La vaste prescription médicale face à l’épidémie suspend l’État de droit, les lois de l’économie et les engagements internationaux. Le retour à l’ordre ne doit pas négliger l’idéal démocratique. 

Nous avons décidément beaucoup de mal à penser le moment politique qui est le nôtre et à sortir de la sidération que provoque l’expérience insolite d’un temps sans durée, où le passé semble définitivement aboli et l’avenir pas encore représentable. Nous en faisons tous les jours l’expérience dans nos vies arrêtées, mais également dans la conduite de cette crise par notre gouvernement. C’est peut-être là le cœur de l’état d’urgence sanitaire : avant d’être caractérisé par une dérogation juridique, possiblement dévastatrice, il consiste en une suspension du temps et, plus encore, une suspension de la légalité propre à chaque domaine, qu’il soit politique, économique ou géopolitique. Le gouvernement, tout concentré qu’il est sur la lutte contre la pandémie, a décidé de s’exonérer, unilatéralement pourrait-on dire, de ces lois.

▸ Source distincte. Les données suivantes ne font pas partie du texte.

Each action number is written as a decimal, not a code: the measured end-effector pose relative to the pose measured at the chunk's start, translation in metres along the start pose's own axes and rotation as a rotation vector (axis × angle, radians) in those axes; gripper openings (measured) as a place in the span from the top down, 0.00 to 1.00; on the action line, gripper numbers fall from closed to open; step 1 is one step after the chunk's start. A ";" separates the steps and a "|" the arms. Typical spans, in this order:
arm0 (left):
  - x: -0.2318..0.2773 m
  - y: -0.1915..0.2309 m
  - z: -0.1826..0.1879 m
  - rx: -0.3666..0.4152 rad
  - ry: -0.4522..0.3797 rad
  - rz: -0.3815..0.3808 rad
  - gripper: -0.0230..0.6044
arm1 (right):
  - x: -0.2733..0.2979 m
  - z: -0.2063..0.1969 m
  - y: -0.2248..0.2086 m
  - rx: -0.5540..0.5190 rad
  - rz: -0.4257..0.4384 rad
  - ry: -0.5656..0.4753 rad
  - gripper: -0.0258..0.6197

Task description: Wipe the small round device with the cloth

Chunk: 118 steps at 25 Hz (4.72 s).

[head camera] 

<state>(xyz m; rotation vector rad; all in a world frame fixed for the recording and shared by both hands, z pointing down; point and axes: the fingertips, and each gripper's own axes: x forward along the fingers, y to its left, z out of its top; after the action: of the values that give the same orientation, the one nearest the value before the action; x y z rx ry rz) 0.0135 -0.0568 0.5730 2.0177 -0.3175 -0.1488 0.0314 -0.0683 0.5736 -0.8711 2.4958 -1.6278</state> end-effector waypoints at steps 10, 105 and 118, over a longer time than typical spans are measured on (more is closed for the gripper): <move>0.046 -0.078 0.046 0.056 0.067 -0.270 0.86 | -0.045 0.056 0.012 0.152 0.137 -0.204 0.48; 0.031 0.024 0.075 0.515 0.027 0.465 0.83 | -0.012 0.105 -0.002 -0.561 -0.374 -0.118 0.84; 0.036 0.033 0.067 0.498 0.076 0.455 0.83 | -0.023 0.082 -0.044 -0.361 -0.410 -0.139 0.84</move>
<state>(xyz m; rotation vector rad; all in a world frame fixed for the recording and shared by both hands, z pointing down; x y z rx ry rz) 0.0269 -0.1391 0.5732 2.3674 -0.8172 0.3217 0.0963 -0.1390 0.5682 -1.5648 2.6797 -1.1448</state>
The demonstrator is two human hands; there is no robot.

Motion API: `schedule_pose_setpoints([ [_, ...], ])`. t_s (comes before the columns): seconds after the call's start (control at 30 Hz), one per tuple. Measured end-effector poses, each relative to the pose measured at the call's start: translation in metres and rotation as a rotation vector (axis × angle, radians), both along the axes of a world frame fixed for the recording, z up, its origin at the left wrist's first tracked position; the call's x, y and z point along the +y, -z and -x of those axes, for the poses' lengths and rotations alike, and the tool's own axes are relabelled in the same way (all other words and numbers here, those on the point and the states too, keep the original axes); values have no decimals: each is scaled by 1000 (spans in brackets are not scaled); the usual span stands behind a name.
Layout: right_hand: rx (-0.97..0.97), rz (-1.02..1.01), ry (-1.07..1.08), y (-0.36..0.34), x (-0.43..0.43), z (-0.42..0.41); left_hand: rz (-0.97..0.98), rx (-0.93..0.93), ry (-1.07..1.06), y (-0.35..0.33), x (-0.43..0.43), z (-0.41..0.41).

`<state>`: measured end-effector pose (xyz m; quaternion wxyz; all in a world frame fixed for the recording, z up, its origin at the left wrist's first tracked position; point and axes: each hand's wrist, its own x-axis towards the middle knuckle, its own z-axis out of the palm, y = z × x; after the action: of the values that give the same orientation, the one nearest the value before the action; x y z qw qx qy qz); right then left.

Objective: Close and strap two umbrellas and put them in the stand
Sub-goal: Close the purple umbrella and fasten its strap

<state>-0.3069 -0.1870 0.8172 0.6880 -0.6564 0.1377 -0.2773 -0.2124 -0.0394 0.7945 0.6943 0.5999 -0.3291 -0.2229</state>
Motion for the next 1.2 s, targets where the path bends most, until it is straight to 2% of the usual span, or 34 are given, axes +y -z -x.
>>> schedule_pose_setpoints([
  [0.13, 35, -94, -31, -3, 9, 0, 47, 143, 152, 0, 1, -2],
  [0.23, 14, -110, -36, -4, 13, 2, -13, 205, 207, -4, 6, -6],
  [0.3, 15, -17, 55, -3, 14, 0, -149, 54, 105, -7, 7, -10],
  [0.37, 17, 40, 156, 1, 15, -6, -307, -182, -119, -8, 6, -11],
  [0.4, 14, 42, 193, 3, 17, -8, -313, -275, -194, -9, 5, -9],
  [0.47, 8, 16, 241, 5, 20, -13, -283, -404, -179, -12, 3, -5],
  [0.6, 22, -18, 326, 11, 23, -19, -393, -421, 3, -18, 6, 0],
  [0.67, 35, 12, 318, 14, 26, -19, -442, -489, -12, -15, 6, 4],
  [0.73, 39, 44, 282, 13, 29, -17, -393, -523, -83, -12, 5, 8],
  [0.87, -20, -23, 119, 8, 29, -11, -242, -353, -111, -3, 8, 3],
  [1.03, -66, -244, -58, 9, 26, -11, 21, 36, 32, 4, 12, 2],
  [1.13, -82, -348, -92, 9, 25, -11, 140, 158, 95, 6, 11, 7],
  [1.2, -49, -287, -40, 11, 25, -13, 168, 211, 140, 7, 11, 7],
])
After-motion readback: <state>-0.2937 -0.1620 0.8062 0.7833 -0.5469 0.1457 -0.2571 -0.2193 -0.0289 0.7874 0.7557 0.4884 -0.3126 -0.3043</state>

La crise opère donc un moment d’exception – plutôt qu’un état appelé à durer, et c’est pour cette raison qu’il est à la fois moins dangereux et plus dangereux. Moins dangereux à court terme, car il cessera un jour prochain (on ne peut rester confiné à vie), mais plus dangereux à long terme, car il risque d’engendrer une désorganisation profonde de nos repères collectifs. Un tel dérèglement, au sens propre d’émancipation à l’égard de toute règle, cherche à échapper à la catastrophe, au risque de préparer celle d’après. La catastrophe, c’est lorsque différents régimes de légalité s’entrechoquent sans prévenir : c’est l’ensemble constitué du choc initial et de ses conséquences malheureuses qu’il faut alors considérer.

Le droit en arrêt maladie

Sur le plan juridique, la majorité des mesures qui affectent nos vies, à commencer par le confinement, semblent relever plus d’une immense prescription médicale généralisée à l’ensemble de la population, que véritablement du droit1. Les protestations contre le confinement sont d’ailleurs très peu nombreuses, car tout le monde comprend que la liberté d’aller et venir soit quasiment suspendue lorsqu’elle accélère la propagation du mal au point de la rendre immaîtrisable. La pandémie nous suspend à une légalité absurde qui nous impose ses décrets illisibles dont tous les scientifiques du monde cherchent à percer les codes. Cette légalité nous propulse dans un registre originaire à ne pas confondre avec le fondamental : si le terrorisme remet en cause les fondements de l’association politique, la pandémie touche au socle biologique de nos existences.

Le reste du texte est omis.